Interação com ministérios e estatais
O material sob análise detalha reuniões com figuras estratégicas, incluindo o ex-chefe de gabinete da Presidência e secretários de pastas como o Ministério da Saúde. Em um dos episódios citados, Lulinha teria solicitado a mediação de Luchsinger para organizar um encontro com um ex-ministro da Previdência na Bahia. Além disso, a investigação aponta que o nome de Lulinha era utilizado por terceiros para viabilizar contratos em empresas estatais, como a Telebras. A hipótese da PF é de que o pagamento de despesas e presentes pela lobista visava garantir acesso privilegiado ao núcleo de poder no Palácio do Planalto.
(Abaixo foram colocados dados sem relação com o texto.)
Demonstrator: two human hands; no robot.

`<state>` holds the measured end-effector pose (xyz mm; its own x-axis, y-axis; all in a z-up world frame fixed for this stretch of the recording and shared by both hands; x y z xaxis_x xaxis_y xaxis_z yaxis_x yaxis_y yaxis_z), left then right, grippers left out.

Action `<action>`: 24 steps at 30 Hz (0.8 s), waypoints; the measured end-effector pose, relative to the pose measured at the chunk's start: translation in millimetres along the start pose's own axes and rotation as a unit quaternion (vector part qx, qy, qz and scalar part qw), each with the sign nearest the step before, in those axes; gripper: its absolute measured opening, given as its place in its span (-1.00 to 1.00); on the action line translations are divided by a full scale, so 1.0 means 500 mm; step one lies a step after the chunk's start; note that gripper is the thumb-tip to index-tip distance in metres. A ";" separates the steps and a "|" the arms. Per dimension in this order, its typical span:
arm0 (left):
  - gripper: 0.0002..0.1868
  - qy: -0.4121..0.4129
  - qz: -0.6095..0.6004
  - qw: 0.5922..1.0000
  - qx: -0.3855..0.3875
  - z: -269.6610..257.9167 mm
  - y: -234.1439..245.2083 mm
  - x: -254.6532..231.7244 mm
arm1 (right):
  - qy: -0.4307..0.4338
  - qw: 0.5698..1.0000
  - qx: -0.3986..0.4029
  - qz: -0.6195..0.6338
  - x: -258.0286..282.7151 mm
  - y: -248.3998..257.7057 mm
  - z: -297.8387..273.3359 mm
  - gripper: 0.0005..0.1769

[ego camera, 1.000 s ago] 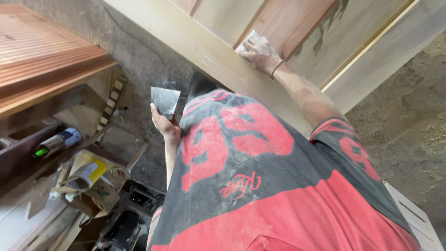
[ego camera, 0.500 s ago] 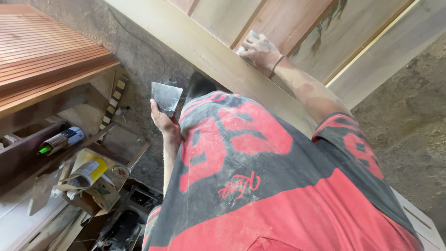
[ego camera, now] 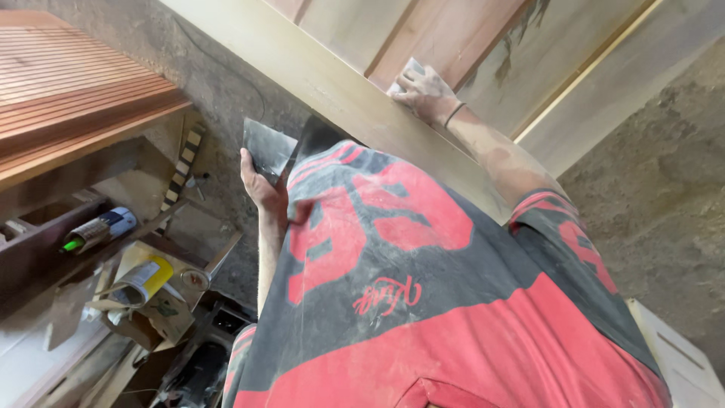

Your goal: The person sands a large wooden panel using a sanding block held in the right hand. The person moves the sanding block along the surface and edges of the panel, occasionally switching the block to the left hand to reach different areas.

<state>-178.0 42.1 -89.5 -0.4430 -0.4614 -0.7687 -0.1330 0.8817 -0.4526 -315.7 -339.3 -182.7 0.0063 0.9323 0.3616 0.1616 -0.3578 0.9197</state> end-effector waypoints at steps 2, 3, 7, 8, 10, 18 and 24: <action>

Defesa nega irregularidades
Os advogados de Lulinha refutam as acusações, classificando o conteúdo das mensagens como fragmentos retirados de contexto e provenientes de material sigiloso. A defesa enfatiza que ele reside na Espanha, dedica-se a atividades na iniciativa privada e que as quebras de sigilo bancário não apresentaram indícios de ilicitude. Por sua vez, a defesa do empresário Cleber Ribas argumenta que os repasses financeiros a Luchsinger referem-se a consultorias legítimas e que o vínculo com o filho do presidente é de natureza estritamente pessoal.
Posicionamento do governo
Questionado sobre o caso, o presidente Luiz Inácio Lula da Silva afirmou que seu filho deve exercer seu direito de defesa. O mandatário ressaltou que, caso qualquer irregularidade seja comprovada pelas autoridades competentes, Lulinha deverá responder integralmente por seus atos, reforçando a necessidade de apuração dos fatos dentro dos trâmites legais.